The author says that this follows due to the roots of $f$ being 'algebraic integers'.
I've only found that apparently, $a$ being an algebraic integer as well as a rational number implies it's an integer.
But I don't see how that would apply to the $Tr_i(g)$.
I've also never worked with algebraic integers before. I found their definition as the algebraic closure of $\mathbb{Z}$ in $\mathbb{C}$, but we're in an algebraic closure of $\mathbb{Q_p}$, (how?) can we just ignore that? Or are we really only working in the splitting field of $f \in \mathbb{Z}[X] \subset \mathbb{Q}[X]$?
What I have found, but which didn't seem to help me/probably is useless:
- The roots of $f$ are $p$-adic integers, hence so are the $Tr_i(g)$ (use the uniqueness of $p$-adic expansions and that $f$ is monic), but that only means their denominators are not divisible by $p$…
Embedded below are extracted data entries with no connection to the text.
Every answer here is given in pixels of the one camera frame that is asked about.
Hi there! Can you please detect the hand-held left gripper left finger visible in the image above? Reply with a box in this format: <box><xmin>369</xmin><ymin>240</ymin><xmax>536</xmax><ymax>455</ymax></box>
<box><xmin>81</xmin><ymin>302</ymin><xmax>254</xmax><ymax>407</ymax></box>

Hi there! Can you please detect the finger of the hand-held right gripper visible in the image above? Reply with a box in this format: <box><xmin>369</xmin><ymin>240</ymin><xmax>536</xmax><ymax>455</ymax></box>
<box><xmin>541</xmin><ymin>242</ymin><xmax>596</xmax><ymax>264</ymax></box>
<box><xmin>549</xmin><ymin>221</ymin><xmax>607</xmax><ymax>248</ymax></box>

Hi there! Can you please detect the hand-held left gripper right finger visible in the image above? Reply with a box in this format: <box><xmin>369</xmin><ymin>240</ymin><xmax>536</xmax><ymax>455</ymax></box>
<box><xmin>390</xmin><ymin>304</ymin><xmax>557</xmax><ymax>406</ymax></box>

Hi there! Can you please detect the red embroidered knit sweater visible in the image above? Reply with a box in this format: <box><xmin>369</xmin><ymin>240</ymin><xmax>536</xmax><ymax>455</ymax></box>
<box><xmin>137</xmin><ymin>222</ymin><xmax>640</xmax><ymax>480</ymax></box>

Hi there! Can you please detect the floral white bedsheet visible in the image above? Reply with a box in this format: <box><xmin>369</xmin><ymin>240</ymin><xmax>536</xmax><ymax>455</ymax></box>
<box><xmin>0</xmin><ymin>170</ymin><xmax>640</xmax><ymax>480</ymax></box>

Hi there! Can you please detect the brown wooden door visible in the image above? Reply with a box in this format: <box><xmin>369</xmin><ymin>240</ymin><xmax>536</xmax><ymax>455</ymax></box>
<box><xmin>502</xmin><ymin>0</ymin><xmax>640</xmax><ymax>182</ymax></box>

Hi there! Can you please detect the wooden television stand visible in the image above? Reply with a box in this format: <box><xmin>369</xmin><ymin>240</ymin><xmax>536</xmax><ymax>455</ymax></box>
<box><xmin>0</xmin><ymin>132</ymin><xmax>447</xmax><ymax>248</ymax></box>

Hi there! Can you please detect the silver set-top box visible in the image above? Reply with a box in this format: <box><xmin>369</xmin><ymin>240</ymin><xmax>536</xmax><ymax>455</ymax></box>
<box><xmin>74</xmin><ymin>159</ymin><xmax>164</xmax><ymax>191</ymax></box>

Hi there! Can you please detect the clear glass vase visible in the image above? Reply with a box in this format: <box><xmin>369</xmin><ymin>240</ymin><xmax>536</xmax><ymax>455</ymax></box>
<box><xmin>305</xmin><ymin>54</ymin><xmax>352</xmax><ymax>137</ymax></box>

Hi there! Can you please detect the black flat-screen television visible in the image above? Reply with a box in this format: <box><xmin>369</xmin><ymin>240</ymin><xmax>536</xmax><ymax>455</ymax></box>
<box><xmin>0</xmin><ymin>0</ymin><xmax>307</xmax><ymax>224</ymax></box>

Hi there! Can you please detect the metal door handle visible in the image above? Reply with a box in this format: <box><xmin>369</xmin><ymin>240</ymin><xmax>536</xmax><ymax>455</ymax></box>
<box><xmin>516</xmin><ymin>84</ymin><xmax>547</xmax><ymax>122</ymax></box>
- Trivially, if $V \in \mathbb{Q}^N$, then if $b_1,\,\dots,b_\nu$ are the roots of $g$ counted with multiplicity, $\left(b_1,\,\dots,b_\nu\right)$ fulfills multiple algebraic relations with coefficients in $\mathbb{Q}$, given by the components of $V$.
Best Answer
The $\mathbb Q_p$ vs $\mathbb C$ problem doesn't really matter for various reasons, one of them being that (as abstract fields) $\mathbb Q_p$ sits inside $\mathbb C$, therefore so does one algebraic closure.
You could also argue as you do : what matters is the splitting field of $f$ and this is unique up to isomorphism, and those isomorphisms cannot move $\mathbb{Z,Q}$ so any result concerning those doesn't depend on which splitting field you choose.
Algebraic integers in a field $B$ containing $\mathbb Z$ are precisely the roots of monic integer-coefficient polynomials.
The proof that an algebraic integer that is also rational is an integer is independent of the field $B$, it's actually quite easy.
Now this applies to $Tr_i(f)$ because $f$ is a monic polynomial with integer coefficients, therefore its roots are algebraic integers, and it can be shown (this is more subtle) that algebraic integers in $B$ form a subring of $B$, that means they are stable under addition and multiplication : if $x,y$ are algebraic integers, so are $xy$ and $x+y$.
You can easily deduce from that that if $\zeta_1,...,\zeta_r$ are algebraic integers, so is $\sum_j \zeta_j^i$: this is your $Tr_i(f)$.